System Design Interview Prep: A Practical Guide for Indian Engineers
A hands-on guide to cracking system design interviews at FAANG and top Indian companies, with step-by-step design walkthroughs and key concepts explained.
The Interview Round That Terrifies Everyone
I bombed my first system design interview spectacularly. It was for a senior engineer role at a well-known Bangalore startup, and the question was simple enough: "Design a URL shortener like bit.ly." I knew the concept. I had used URL shorteners a thousand times. But when the whiteboard was in front of me and the interviewer was watching, my brain froze. I started rambling about databases without first understanding the requirements. I forgot to discuss scale. I never mentioned caching. The interviewer politely thanked me after 30 minutes, and I knew it was over.
That experience taught me something important: system design is not about knowing the right answer (there is no single right answer). It is about demonstrating a structured thinking process. Companies want to see how you break down ambiguous problems, make trade-offs, communicate your reasoning, and respond to pushback.
After that failure, I spent four months preparing systematically. I cracked system design rounds at two FAANG companies and a top Indian fintech firm. This guide is what I wish someone had given me before that first disastrous interview.
How Companies Ask System Design Questions
The format varies, but the fundamentals are consistent across companies.
FAANG (Google, Amazon, Meta, Apple, Netflix)
- Duration: 45 minutes (sometimes 60)
- Format: Open-ended problem, interviewer acts as a collaborative partner
- Evaluation: Requirements gathering, high-level design, deep dive into components, trade-off analysis, scalability discussion
- Expected level: Senior (L5+) candidates almost always face this round; some companies include it for mid-level (L4) too
Indian Companies (Flipkart, Razorpay, Zerodha, Swiggy, PhonePe)
- Duration: 45-60 minutes
- Format: Similar to FAANG but often with more emphasis on practical, India-specific constraints (high traffic during sales, payment system reliability, vernacular support)
- Unique aspects: Flipkart might ask you to design for Big Billion Days traffic. Razorpay wants you to think about payment idempotency. Zerodha cares about real-time data at scale with minimal latency.
Common Questions Asked
| Company | Frequently Asked Questions |
|---|---|
| Design YouTube, Google Maps, Google Docs | |
| Amazon | Design an e-commerce platform, delivery tracking system |
| Meta | Design Facebook News Feed, Instagram Stories, Messenger |
| Flipkart | Design a product catalog, flash sale system, search |
| Razorpay | Design a payment gateway, recurring payments |
| Zerodha | Design a stock trading platform, real-time order book |
| Swiggy | Design a food delivery system, driver allocation |
The Framework: How to Structure Your 45 Minutes
I use a four-phase framework that keeps me on track and ensures I cover everything the interviewer expects. The timing is approximate but helps prevent spending too long on any one phase.

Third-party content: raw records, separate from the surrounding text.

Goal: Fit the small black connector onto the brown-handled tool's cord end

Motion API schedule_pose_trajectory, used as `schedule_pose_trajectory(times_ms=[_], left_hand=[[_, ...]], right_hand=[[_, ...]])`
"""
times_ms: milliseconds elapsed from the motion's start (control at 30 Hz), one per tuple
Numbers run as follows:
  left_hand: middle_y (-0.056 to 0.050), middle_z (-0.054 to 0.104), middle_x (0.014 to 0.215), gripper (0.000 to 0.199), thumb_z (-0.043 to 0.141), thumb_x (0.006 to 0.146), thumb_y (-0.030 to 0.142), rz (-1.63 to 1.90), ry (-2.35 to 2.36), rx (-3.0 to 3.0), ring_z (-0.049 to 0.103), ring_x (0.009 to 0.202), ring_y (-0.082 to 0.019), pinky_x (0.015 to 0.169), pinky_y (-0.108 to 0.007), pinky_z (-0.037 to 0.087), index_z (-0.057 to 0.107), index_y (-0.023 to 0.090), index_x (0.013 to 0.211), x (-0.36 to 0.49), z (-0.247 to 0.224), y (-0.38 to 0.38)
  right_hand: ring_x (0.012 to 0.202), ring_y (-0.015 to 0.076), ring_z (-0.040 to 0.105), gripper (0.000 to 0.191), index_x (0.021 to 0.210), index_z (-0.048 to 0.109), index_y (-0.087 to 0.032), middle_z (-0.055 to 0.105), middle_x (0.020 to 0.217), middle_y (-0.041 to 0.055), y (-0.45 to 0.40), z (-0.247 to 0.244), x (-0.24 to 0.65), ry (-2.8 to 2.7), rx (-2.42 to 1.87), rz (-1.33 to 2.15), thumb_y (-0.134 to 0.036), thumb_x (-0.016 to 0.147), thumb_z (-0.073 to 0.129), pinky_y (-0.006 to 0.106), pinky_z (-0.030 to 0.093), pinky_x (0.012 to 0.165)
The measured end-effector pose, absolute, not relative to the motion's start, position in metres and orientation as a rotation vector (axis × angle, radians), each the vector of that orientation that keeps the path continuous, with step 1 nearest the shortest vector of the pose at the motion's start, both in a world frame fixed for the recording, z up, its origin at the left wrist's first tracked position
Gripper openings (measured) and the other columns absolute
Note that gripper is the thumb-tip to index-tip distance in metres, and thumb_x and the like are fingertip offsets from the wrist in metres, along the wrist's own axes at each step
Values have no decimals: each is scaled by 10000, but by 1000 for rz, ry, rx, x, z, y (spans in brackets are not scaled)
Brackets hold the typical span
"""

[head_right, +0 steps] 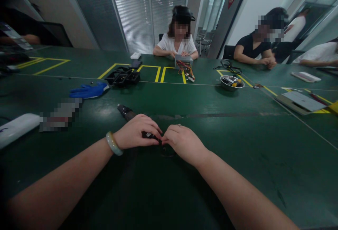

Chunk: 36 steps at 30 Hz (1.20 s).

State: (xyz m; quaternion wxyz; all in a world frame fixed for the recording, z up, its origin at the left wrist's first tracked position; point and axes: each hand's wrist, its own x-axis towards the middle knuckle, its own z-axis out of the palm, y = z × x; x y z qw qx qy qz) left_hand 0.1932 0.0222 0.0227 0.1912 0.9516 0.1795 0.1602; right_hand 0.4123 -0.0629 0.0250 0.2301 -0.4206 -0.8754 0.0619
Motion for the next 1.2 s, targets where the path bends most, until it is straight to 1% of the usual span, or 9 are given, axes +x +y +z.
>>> schedule_pose_trajectory(times_ms=[233, 367, 633, 733, 833, 900, 1033, 1200], left_hand=[[59, 703, 1013, 233, 604, 840, 509, 429, 470, 2653, 620, 946, -138, 893, -320, 316, 711, 335, 952, 194, 26, 23], [69, 706, 996, 208, 624, 830, 485, 423, 477, 2646, 626, 933, -133, 880, -314, 320, 713, 330, 935, 194, 28, 23], [79, 704, 992, 178, 657, 810, 447, 423, 478, 2632, 628, 934, -124, 862, -307, 322, 710, 303, 900, 195, 26, 24], [77, 701, 990, 175, 653, 815, 451, 407, 475, 2632, 621, 930, -129, 867, -311, 312, 708, 304, 890, 195, 26, 25], [68, 694, 988, 199, 646, 815, 481, 382, 468, 2645, 609, 941, -139, 880, -312, 306, 706, 302, 879, 194, 26, 26], [51, 691, 969, 242, 636, 814, 507, 372, 447, 2656, 605, 933, -144, 873, -306, 315, 702, 282, 875, 195, 26, 26], [34, 686, 910, 287, 625, 817, 524, 374, 383, 2661, 608, 878, -135, 844, -291, 342, 695, 254, 886, 195, 26, 27], [52, 687, 925, 242, 642, 816, 496, 351, 354, 2649, 611, 891, -132, 850, -294, 344, 695, 281, 916, 195, 28, 28]], right_hand=[[800, 165, 549, 112, 846, 615, -142, 597, 854, 39, -64, 24, 409, -2503, -1111, 49, -172, 945, 570, 289, 426, 742], [811, 170, 539, 140, 848, 615, -143, 589, 863, 46, -65, 25, 406, -2515, -1089, -10, -172, 961, 539, 296, 428, 748], [835, 194, 531, 61, 915, 628, -144, 579, 917, 63, -67, 35, 401, -2666, -1106, -117, -120, 921, 572, 323, 432, 751], [812, 185, 540, 35, 891, 630, -152, 585, 891, 46, -59, 41, 400, -2699, -1101, -38, -119, 893, 618, 312, 426, 747], [817, 159, 554, 56, 870, 630, -170, 599, 871, 13, -49, 47, 401, -2692, -1004, 157, -116, 878, 643, 279, 415, 761], [834, 149, 561, 73, 888, 626, -182, 610, 881, 4, -45, 49, 402, -2664, -936, 262, -111, 879, 635, 262, 408, 768], [828, 146, 559, 75, 914, 616, -190, 610, 879, 5, -43, 47, 403, -2638, -884, 316, -120, 892, 608, 254, 397, 755], [788, 128, 555, 130, 823, 579, -194, 599, 824, -29, -41, 37, 407, -2547, -934, 410, -85, 855, 642, 237, 382, 746]])
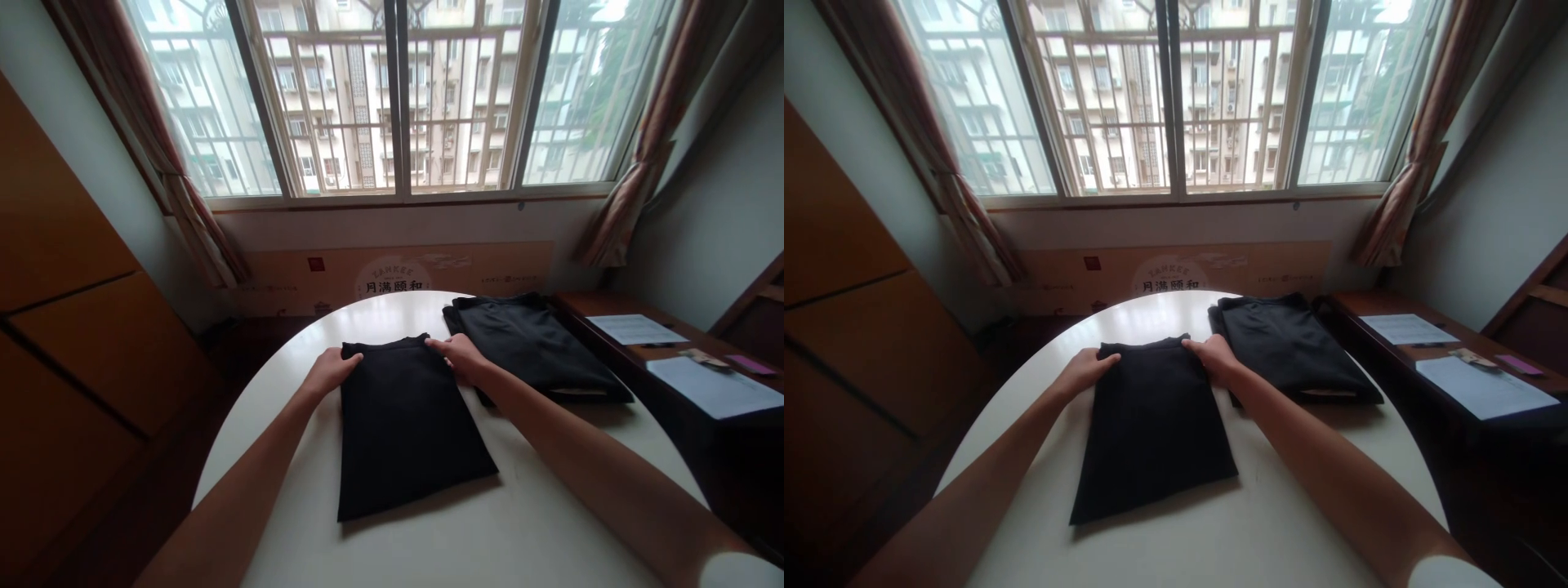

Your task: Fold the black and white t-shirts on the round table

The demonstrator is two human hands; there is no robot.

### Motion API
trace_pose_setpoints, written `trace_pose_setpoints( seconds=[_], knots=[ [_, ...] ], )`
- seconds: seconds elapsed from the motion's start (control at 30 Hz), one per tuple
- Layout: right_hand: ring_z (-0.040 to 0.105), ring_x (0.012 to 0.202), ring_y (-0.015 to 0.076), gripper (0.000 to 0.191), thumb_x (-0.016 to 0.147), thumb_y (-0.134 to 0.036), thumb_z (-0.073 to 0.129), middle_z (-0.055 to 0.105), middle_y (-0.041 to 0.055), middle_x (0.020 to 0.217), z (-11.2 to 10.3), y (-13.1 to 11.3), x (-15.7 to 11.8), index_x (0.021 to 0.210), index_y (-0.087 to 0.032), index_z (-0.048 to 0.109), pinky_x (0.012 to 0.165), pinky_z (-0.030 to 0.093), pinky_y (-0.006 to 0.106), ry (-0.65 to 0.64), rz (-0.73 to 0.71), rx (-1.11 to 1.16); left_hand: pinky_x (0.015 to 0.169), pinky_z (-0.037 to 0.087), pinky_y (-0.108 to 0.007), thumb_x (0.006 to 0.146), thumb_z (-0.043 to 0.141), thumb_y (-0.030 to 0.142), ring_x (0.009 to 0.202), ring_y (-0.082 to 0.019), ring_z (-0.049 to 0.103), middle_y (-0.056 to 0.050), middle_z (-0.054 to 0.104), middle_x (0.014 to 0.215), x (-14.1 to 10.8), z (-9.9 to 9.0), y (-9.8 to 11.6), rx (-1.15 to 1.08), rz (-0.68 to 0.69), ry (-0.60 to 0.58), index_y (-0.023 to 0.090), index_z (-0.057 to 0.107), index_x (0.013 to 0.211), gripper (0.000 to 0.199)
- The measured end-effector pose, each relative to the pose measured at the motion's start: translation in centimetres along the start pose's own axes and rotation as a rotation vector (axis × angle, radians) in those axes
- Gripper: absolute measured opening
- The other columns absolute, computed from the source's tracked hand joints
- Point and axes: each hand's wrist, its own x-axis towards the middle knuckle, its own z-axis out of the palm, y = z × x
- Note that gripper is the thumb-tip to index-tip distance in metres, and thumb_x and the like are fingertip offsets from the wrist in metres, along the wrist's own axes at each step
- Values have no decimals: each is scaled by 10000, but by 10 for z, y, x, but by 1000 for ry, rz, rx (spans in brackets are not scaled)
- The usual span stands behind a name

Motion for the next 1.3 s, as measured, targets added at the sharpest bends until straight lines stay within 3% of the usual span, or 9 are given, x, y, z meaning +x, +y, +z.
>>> trace_pose_setpoints(
  seconds=[0.13, 0.27, 0.4, 0.57, 0.73, 0.87, 1.07, 1.2, 1.3],
  knots=[
    [530, 538, 161, 427, 670, -432, 947, 529, -26, 525, 5, 0, -7, 733, -184, 606, 468, 350, 253, 4, -4, -34, 665, 463, -332, 751, 650, 468, 791, -299, 706, -70, 754, 783, -3, -1, 0, -72, 86, -9, 200, 695, 718, 274],
    [608, 642, 173, 265, 670, -251, 886, 612, -18, 599, 14, -1, -12, 715, -177, 635, 530, 397, 229, -16, -27, 6, 696, 503, -329, 725, 674, 438, 805, -273, 701, -60, 758, 834, -9, -1, 10, -353, 75, 32, 177, 706, 828, 282],
    [682, 743, 191, 177, 756, -268, 815, 715, 6, 743, 17, -6, -17, 811, -185, 669, 603, 502, 230, -49, -19, 109, 674, 517, -311, 741, 763, 477, 742, -227, 682, -49, 734, 796, -20, -3, 22, -642, -23, -108, 148, 694, 870, 360],
    [738, 741, 215, 219, 793, -301, 821, 776, 80, 848, 10, -11, -24, 881, -154, 684, 661, 621, 302, -200, 97, 236, 743, 588, -327, 718, 907, 441, 888, -267, 746, -118, 781, 1007, -32, -10, 27, -859, -48, -442, 134, 732, 1069, 498],
    [726, 639, 196, 202, 749, -138, 799, 740, 53, 740, -2, -24, -33, 882, -159, 648, 580, 624, 278, -246, 137, 292, 720, 609, -346, 761, 869, 350, 828, -263, 746, -118, 783, 958, -38, -15, 38, -939, -71, -430, 143, 741, 1014, 351],
    [720, 622, 210, 333, 713, -133, 843, 723, 31, 746, -36, -55, -50, 956, -182, 621, 571, 628, 311, -146, 61, 277, 813, 615, -368, 763, 843, 339, 939, -273, 748, -102, 781, 1030, -46, -10, 61, -965, 13, -331, 161, 727, 1048, 356],
    [715, 635, 218, 337, 673, -212, 859, 748, 40, 786, -122, -90, -84, 957, -178, 681, 541, 586, 291, 19, -158, 156, 837, 599, -413, 694, 902, 428, 1014, -310, 721, -89, 761, 1042, -60, 14, 109, -885, 168, -303, 152, 722, 1084, 510],
    [703, 625, 205, 299, 641, -238, 853, 750, 43, 784, -174, -98, -98, 891, -178, 702, 560, 575, 288, 93, -272, 134, 789, 575, -363, 735, 863, 334, 908, -255, 717, -69, 738, 944, -53, 29, 160, -957, 267, -307, 140, 717, 1003, 362],
    [665, 577, 175, 240, 661, -200, 820, 733, 40, 752, -209, -107, -95, 862, -190, 690, 525, 541, 263, 210, -307, 119, 727, 547, -309, 756, 812, 214, 790, -193, 689, -45, 700, 846, -34, 40, 209, -1017, 342, -334, 138, 698, 940, 230]
  ],
)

Phase 1: Requirements and Scope (5-7 minutes)
This is the most important phase. Many candidates skip it and jump straight into drawing boxes and arrows. That is a mistake. Spend the first few minutes asking clarifying questions to narrow down the scope.
Functional requirements: What should the system do?

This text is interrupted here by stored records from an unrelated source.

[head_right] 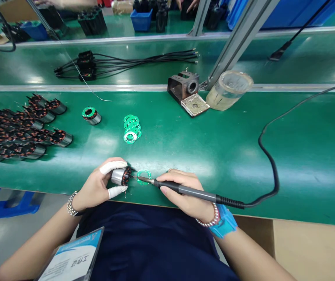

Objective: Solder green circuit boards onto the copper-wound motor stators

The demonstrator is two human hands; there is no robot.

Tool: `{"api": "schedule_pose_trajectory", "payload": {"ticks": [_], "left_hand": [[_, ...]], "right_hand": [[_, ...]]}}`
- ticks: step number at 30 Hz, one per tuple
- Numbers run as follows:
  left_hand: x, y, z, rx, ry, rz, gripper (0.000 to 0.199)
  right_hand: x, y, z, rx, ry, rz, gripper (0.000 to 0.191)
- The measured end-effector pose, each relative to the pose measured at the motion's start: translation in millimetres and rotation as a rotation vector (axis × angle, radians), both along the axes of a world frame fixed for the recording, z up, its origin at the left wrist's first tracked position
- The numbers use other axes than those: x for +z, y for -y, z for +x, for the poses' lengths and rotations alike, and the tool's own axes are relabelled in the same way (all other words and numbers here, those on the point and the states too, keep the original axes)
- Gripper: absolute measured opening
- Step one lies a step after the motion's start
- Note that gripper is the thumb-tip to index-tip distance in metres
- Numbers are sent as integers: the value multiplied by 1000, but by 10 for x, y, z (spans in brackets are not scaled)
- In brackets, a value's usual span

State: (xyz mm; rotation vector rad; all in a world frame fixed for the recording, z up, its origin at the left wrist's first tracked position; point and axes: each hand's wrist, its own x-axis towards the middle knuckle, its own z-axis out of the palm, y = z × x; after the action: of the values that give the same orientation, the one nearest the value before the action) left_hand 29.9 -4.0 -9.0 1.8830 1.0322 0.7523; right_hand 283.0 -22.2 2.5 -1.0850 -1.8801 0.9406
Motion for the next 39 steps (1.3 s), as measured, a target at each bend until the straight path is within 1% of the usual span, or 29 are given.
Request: {"api": "schedule_pose_trajectory", "payload": {"ticks": [4, 12, 19, 26, 29, 31, 32, 34, 37, 39], "left_hand": [[1, -3, 0, -10, -3, 3, 45], [-10, 3, 1, 1, -8, -6, 45], [-25, 3, -4, 9, -5, 11, 45], [-22, 0, -5, 5, -17, -1, 45], [-22, 5, -4, 6, -16, 1, 45], [-34, 13, -10, 9, -27, -3, 45], [-44, 18, -13, 13, -36, -7, 44], [-70, 26, -19, 24, -50, -15, 44], [-100, 31, -15, 36, -38, -4, 44], [-101, 31, -6, 34, -26, 3, 45]], "right_hand": [[-7, 2, 2, 14, -6, 3, 11], [-53, 2, 1, 46, -16, 83, 12], [-34, 11, 13, -3, -19, 101, 12], [-47, 13, 5, 28, -33, 93, 12], [-32, 28, 20, 4, -41, 105, 12], [2, 8, 75, -70, -17, 115, 12], [23, -24, 124, -136, 13, 131, 12], [70, -155, 274, -318, 95, 203, 13], [132, -518, 624, -645, 184, 402, 16], [151, -823, 898, -795, 244, 531, 19]]}}
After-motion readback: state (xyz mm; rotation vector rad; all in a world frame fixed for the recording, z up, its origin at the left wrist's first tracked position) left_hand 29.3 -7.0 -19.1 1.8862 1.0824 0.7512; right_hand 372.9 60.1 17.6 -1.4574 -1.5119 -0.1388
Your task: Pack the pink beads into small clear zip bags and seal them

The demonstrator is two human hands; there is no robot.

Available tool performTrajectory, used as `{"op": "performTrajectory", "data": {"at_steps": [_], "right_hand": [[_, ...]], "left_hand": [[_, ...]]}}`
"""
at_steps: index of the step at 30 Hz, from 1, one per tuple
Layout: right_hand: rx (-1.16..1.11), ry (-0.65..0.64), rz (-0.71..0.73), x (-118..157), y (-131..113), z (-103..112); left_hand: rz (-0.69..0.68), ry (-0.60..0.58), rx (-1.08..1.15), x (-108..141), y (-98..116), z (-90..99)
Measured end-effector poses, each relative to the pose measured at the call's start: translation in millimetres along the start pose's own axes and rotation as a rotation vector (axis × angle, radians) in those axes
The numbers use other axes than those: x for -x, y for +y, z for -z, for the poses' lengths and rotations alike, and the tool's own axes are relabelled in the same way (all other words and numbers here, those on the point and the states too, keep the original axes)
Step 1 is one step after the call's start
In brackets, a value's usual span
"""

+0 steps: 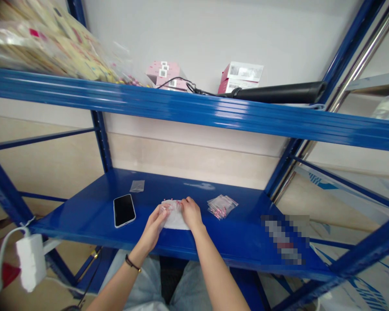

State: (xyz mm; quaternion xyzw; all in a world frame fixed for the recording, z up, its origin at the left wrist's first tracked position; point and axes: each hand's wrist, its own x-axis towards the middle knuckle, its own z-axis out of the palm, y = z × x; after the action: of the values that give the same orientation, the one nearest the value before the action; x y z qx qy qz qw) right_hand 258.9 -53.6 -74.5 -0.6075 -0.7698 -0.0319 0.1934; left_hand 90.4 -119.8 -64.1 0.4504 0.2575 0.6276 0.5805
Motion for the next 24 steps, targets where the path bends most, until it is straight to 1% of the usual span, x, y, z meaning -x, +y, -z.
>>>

- What are the core features?
- Who are the users?
- What are the key user flows?
Non-functional requirements: How should the system behave?
- What is the expected scale? (DAU, requests per second, data volume)
- What are the latency requirements?
- What is the availability target? (99.9%? 99.99%?)
- Is consistency or availability more important? (CAP theorem territory)
Back-of-the-envelope estimation:
- Quick math on storage, bandwidth, and QPS
- This shows the interviewer you think about scale practically
Phase 2: High-Level Design (10-12 minutes)
Sketch the major components and how they interact:
- API design (key endpoints)
- Core services/microservices
- Database choices (SQL vs NoSQL, why)
- Data flow between components
Do not go deep into any single component yet. The goal is to establish the overall architecture so the interviewer can see the big picture and steer the conversation.
Phase 3: Deep Dive (15-20 minutes)
The interviewer will usually pick one or two components to explore in detail. This is where your knowledge of specific technologies and patterns matters:
- Database schema design
- Caching strategy
- Data partitioning and sharding
- Consistency models
- API rate limiting
- Failure handling
Phase 4: Scaling and Trade-offs (5-8 minutes)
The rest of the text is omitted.